_Directions_:
Repeat exactly, and only, the lines from the one containing "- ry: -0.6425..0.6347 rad" through the last line of the data below.

----- Given data -----

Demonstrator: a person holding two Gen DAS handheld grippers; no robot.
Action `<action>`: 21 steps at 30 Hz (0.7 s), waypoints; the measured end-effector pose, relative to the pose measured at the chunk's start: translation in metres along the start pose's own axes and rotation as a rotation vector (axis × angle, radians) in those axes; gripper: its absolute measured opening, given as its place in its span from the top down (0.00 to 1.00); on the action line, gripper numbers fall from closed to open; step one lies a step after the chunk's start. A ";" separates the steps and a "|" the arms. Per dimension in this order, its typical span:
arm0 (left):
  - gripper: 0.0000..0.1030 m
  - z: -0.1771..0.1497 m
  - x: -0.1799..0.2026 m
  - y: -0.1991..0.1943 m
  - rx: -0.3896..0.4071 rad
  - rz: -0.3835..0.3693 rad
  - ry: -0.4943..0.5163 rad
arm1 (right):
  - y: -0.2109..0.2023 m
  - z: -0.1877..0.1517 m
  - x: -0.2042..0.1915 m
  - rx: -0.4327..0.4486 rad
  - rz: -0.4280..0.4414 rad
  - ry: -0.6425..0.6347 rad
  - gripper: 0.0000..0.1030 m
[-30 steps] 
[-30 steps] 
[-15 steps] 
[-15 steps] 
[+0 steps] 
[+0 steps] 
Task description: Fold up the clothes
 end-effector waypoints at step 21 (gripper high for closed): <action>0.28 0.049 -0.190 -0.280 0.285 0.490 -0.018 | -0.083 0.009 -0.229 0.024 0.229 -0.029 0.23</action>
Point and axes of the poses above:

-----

_Solved problem_:
  - ry: -0.6425..0.6347 rad
  - gripper: 0.0000..0.1030 m
[-30 steps] 
[-30 steps] 
[-15 steps] 
[-15 steps] 
[+0 steps] 
[+0 steps] 
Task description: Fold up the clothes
 end-effector waypoints at step 21 (gripper high for closed): <action>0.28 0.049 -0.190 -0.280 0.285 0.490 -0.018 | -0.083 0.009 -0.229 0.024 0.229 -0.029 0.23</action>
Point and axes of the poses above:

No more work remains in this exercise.